### INSTRUCTIONS TO FOLLOW
Pull out each line of the data that includes the word "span".

[[ INFORMATION SUPPLIED open ]]

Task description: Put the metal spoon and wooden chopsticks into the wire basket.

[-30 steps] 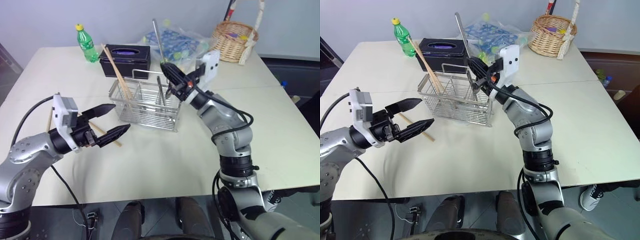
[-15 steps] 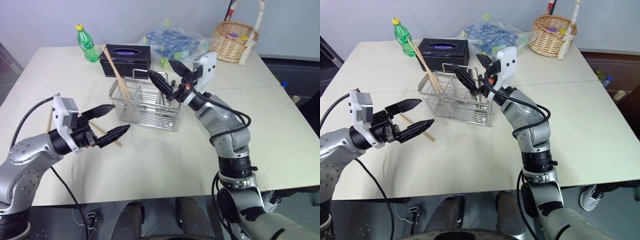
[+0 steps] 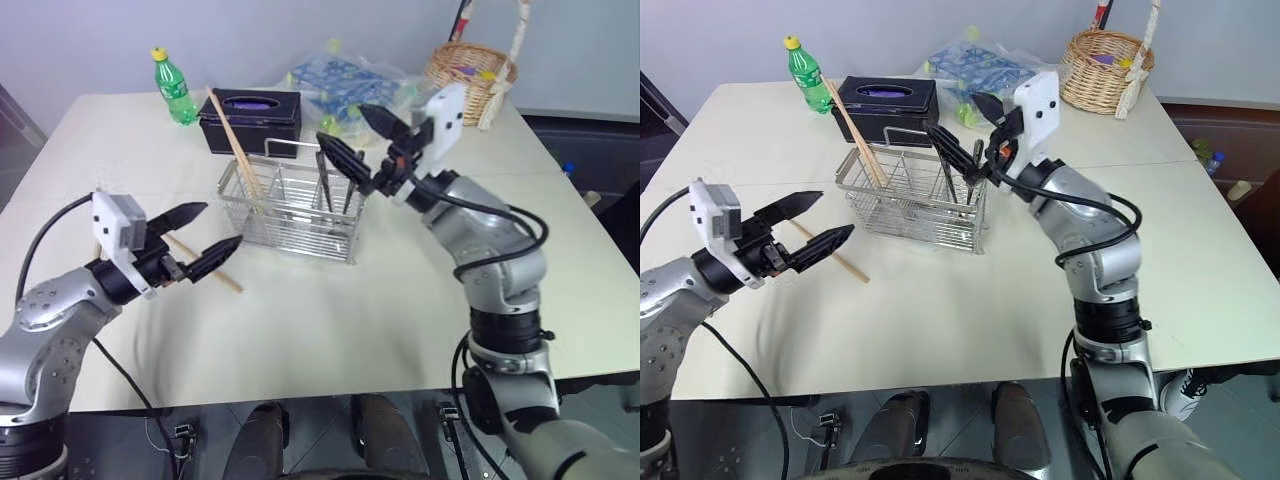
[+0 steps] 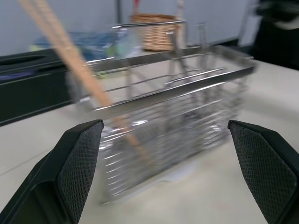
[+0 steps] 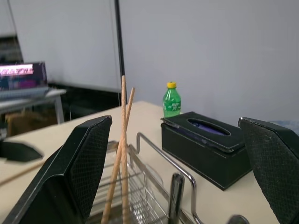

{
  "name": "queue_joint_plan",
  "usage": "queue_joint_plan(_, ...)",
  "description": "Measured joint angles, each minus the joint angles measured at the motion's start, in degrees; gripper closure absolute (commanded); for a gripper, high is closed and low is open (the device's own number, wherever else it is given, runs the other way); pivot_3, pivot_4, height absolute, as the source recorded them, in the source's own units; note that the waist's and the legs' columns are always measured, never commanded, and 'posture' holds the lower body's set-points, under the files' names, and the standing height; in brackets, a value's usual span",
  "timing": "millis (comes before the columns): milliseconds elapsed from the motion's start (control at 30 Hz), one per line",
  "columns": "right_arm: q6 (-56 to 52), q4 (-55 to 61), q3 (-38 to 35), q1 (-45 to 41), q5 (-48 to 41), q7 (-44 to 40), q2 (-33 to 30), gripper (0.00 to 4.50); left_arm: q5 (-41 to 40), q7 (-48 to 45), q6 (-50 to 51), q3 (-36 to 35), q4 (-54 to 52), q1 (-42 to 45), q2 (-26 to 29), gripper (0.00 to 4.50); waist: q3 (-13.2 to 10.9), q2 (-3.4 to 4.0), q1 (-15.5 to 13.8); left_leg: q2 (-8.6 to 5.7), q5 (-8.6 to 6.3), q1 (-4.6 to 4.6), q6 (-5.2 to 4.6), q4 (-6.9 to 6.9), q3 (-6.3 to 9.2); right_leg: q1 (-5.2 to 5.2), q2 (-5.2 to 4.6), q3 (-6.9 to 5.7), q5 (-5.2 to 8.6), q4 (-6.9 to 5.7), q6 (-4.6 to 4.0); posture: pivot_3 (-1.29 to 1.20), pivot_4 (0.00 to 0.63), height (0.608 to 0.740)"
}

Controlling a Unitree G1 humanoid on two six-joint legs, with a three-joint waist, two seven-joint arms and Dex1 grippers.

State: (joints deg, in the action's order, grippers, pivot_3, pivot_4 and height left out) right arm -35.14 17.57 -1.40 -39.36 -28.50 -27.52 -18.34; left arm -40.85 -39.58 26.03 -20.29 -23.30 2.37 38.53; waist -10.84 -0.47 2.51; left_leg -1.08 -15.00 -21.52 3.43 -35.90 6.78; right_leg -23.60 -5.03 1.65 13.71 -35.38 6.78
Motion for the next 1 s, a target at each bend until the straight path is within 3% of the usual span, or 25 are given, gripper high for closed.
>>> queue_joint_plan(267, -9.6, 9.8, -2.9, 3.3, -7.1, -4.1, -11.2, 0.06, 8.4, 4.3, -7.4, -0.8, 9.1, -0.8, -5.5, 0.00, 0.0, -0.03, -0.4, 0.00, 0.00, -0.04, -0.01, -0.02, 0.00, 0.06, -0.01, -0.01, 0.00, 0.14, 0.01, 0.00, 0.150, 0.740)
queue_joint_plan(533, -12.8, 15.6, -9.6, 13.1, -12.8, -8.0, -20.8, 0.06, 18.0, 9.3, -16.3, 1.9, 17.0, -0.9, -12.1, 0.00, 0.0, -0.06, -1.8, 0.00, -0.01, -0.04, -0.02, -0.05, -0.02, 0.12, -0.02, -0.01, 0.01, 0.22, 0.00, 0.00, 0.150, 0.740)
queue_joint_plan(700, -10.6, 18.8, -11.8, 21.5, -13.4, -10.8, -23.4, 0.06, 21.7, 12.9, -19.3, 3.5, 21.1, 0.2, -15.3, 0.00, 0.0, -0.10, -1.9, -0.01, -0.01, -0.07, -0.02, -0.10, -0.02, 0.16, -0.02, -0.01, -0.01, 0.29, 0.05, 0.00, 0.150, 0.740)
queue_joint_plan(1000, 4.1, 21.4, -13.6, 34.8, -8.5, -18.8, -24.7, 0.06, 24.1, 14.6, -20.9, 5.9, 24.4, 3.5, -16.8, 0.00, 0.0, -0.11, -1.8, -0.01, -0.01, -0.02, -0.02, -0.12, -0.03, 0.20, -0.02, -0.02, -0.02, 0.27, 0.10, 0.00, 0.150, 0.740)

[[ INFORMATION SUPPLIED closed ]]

### RESULT OF THE TASK
  "description": "Measured joint angles, each minus the joint angles measured at the motion's start, in degrees; gripper closure absolute (commanded); for a gripper, high is closed and low is open (the device's own number, wherever else it is given, runs the other way); pivot_3, pivot_4, height absolute, as the source recorded them, in the source's own units; note that the waist's and the legs' columns are always measured, never commanded, and 'posture' holds the lower body's set-points, under the files' names, and the standing height; in brackets, a value's usual span",
Motion for the next 1 s, a target at each bend until the straight path is within 3% of the usual span, or 25 are given, gripper high for closed.

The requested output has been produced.